What is needed —
Set down the lines below exactly as they stand, please. Go from the first through the one containing "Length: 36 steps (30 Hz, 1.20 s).".

Data block section start

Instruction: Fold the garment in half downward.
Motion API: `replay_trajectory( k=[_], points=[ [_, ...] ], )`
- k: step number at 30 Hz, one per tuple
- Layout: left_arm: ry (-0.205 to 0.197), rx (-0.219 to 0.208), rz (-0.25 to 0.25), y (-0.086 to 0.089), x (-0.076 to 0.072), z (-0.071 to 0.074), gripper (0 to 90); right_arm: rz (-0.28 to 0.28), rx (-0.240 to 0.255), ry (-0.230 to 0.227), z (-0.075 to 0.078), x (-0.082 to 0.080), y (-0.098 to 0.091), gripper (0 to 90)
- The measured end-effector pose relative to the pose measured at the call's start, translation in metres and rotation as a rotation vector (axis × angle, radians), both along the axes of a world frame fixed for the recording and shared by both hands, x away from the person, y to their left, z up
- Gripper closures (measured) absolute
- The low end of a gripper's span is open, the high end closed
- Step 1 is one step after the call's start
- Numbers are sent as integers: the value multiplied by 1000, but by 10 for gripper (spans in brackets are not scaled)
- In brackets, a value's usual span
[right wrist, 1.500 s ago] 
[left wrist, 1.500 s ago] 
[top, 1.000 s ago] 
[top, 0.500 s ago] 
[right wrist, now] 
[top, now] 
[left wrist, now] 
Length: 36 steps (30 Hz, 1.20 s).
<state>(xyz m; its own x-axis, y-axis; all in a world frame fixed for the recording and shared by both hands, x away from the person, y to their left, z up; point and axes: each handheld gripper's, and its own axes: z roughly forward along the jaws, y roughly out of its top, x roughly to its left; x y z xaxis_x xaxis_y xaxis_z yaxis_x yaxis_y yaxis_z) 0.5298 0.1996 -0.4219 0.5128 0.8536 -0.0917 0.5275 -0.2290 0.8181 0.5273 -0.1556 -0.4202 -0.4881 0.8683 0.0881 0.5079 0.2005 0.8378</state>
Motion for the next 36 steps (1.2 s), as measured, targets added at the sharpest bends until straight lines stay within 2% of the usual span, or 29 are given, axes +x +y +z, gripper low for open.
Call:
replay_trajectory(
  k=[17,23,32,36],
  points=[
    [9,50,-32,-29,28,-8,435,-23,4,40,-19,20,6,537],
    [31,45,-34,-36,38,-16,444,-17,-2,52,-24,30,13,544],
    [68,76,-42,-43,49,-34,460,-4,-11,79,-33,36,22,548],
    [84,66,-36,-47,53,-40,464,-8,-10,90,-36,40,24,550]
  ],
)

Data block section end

Task solution —
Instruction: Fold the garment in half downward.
Motion API: `replay_trajectory( k=[_], points=[ [_, ...] ], )`
- k: step number at 30 Hz, one per tuple
- Layout: left_arm: ry (-0.205 to 0.197), rx (-0.219 to 0.208), rz (-0.25 to 0.25), y (-0.086 to 0.089), x (-0.076 to 0.072), z (-0.071 to 0.074), gripper (0 to 90); right_arm: rz (-0.28 to 0.28), rx (-0.240 to 0.255), ry (-0.230 to 0.227), z (-0.075 to 0.078), x (-0.082 to 0.080), y (-0.098 to 0.091), gripper (0 to 90)
- The measured end-effector pose relative to the pose measured at the call's start, translation in metres and rotation as a rotation vector (axis × angle, radians), both along the axes of a world frame fixed for the recording and shared by both hands, x away from the person, y to their left, z up
- Gripper closures (measured) absolute
- The low end of a gripper's span is open, the high end closed
- Step 1 is one step after the call's start
- Numbers are sent as integers: the value multiplied by 1000, but by 10 for gripper (spans in brackets are not scaled)
- In brackets, a value's usual span
[right wrist, 1.500 s ago] 
[left wrist, 1.500 s ago] 
[top, 1.000 s ago] 
[top, 0.500 s ago] 
[right wrist, now] 
[top, now] 
[left wrist, now] 
Length: 36 steps (30 Hz, 1.20 s).

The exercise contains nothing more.